5:00pm Structural Adhesives
Paul Samuel, Ravva Pavan Uttej, Ravi Teja, Sai Mahesh, Ananth Durbha
The use of machine learning has tremendously increased in the recent past to uncover material behavior, supplanting conventional methods used to study them. On similar lines, we are interested in using machine learning methods to determine the constitutive law that governs the material behavior of structural adhesives in this project. Structural adhesives are widely used as weight saving materials, and have relevance in the aerospace and automotive industry. We first begin with a data driven approach, where a synthetic dataset is generated using numeral analysis (finite element simulations). This dataset comprised of stress-strain data pairs is trained and a surrogate ML model will be developed. The next step would be to couple the physics of the problem with data, and have a neural network minimize a physics based cost function ultimately yielding the constitutive law of the adhesive.
5:20pm Performance Evaluation of Efficient Det model on microscopic images and DOTA dataset (RGB images).
High-Praise Akomolede, Sasank Gogineni, Sai Akhil Reddy Gunnam, Anirudh Padullaparthi, Yashwanth Tekumudi
The need to identify objects with great accuracy, both at the Microscopic and Macroscopic level has recently been of great interest. Object detection at the Macroscopic level has been deemed an easy feat, with the numerous algorithms which are made easily accessible but, the detection of cells and particles in microscopic images is a common and challenging task. The use of microscopic images presents difficulties due to small and densely packed objects, poor signal quality in relation to background noise, and the complex shapes and appearances of the objects.
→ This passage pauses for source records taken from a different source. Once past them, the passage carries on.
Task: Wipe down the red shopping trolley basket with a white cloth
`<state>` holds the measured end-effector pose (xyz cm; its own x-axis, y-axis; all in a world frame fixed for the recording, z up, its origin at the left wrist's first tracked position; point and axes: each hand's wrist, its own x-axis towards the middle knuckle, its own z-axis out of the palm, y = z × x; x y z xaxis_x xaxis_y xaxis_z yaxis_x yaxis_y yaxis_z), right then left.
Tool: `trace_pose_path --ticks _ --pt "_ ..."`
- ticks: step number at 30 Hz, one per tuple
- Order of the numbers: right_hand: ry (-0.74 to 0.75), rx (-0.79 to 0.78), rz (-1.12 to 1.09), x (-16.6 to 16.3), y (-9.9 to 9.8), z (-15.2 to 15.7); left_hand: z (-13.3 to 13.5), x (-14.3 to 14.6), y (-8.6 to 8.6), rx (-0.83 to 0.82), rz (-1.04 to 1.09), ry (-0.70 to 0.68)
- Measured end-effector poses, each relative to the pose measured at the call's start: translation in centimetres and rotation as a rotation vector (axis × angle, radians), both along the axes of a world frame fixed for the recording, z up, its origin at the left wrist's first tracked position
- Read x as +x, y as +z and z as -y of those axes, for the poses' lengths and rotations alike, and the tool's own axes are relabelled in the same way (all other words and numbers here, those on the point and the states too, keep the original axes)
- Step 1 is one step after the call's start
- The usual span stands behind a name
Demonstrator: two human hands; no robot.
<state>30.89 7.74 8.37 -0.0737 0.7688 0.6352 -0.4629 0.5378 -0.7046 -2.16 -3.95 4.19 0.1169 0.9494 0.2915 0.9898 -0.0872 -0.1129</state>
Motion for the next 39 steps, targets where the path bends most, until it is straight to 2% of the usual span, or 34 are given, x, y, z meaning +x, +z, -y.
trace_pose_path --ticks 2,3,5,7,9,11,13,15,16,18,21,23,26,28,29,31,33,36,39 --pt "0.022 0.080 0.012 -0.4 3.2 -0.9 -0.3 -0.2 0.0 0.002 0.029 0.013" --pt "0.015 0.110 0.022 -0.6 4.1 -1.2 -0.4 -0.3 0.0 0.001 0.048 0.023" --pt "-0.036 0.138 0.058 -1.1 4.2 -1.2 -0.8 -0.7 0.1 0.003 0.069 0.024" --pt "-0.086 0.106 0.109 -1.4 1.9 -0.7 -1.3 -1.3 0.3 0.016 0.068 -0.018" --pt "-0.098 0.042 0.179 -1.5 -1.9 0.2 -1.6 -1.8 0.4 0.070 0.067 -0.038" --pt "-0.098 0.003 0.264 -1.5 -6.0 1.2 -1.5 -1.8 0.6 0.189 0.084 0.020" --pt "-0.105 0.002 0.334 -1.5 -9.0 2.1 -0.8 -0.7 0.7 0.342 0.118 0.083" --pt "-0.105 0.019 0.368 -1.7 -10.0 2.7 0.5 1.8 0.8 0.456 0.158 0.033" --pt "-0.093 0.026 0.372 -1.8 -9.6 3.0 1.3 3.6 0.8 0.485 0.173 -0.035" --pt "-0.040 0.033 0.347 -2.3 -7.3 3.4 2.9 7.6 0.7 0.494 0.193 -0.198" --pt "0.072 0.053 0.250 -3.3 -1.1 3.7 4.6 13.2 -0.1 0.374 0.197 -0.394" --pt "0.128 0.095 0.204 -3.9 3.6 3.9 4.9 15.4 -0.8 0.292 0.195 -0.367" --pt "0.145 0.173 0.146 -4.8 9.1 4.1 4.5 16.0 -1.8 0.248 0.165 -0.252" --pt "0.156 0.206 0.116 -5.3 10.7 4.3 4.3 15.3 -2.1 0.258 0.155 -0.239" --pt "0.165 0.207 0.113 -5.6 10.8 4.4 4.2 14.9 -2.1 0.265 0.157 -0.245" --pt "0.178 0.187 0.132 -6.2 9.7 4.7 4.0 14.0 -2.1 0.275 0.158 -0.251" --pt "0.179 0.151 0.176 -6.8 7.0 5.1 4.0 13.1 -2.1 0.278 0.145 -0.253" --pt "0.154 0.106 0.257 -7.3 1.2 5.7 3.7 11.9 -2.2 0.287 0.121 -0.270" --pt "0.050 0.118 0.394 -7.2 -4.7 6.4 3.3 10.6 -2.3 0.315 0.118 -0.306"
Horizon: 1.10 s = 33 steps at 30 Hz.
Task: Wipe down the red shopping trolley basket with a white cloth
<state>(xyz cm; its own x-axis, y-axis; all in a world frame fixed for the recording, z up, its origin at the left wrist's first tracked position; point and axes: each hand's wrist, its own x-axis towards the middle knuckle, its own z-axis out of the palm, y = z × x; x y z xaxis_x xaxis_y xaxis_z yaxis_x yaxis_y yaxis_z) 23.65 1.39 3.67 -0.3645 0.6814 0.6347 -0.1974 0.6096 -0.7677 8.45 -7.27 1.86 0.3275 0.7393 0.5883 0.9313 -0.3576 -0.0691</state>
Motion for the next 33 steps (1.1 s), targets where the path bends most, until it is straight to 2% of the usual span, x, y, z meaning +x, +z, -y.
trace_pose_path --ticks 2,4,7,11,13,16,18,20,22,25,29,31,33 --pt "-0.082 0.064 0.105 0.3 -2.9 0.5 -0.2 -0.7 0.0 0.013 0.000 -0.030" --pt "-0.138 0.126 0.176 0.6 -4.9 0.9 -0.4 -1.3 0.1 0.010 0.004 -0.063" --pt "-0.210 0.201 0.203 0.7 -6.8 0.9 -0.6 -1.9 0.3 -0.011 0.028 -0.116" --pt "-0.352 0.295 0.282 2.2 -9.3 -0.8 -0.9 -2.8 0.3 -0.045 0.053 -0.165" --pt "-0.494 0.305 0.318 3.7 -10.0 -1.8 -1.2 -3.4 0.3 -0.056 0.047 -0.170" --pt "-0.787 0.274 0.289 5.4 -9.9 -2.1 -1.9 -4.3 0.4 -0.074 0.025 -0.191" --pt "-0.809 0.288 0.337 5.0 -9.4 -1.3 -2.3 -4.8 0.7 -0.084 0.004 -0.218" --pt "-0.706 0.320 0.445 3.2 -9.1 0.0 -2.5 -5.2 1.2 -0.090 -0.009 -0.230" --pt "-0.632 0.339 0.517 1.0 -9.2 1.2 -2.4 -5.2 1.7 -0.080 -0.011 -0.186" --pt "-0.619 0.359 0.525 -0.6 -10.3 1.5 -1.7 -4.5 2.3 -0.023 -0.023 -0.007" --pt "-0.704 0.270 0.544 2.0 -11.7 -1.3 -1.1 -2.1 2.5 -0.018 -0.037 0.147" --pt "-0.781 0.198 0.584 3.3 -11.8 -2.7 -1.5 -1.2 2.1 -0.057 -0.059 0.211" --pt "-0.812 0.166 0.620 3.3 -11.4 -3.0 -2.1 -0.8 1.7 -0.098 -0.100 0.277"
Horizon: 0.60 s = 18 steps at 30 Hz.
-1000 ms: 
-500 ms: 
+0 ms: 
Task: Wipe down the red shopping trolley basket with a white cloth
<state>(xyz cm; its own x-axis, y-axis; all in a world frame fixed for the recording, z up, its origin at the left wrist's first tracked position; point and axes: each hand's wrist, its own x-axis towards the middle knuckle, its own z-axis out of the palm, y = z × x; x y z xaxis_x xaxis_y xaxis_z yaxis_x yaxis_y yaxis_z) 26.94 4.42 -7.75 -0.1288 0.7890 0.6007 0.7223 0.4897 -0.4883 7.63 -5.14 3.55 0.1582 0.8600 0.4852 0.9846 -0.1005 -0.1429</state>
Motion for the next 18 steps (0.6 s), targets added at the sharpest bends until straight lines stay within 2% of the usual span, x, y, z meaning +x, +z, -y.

Current methods still face challenges in addressing these issues. This project implements the use of Efficient-Det network to analyse both the DOTA (RGB images) dataset, and microscopic images (greyscale images) containing Cells and Microrobots. The Efficient-Net network was designed to be computationally efficient by scaling the depth, width, and resolution of the network based on a compound scaling method. These microscopic images would be used to create a dataset and test the efficiency of the Efficient-DET model on grey-scale microscopic images in comparison to the RGB images of DOTA dataset. The accuracy and performance would be computed on both datasets to evaluate the Efficient-DET model on different grades of images.
5:40pm Closing remarks

Organizers

The symposium is organized by Professor Dominique Guillot and Professor Vu Dinh from the Department of Mathematical Sciences. The organizers are grateful for support and sponsor from the Department of Mathematical Sciences.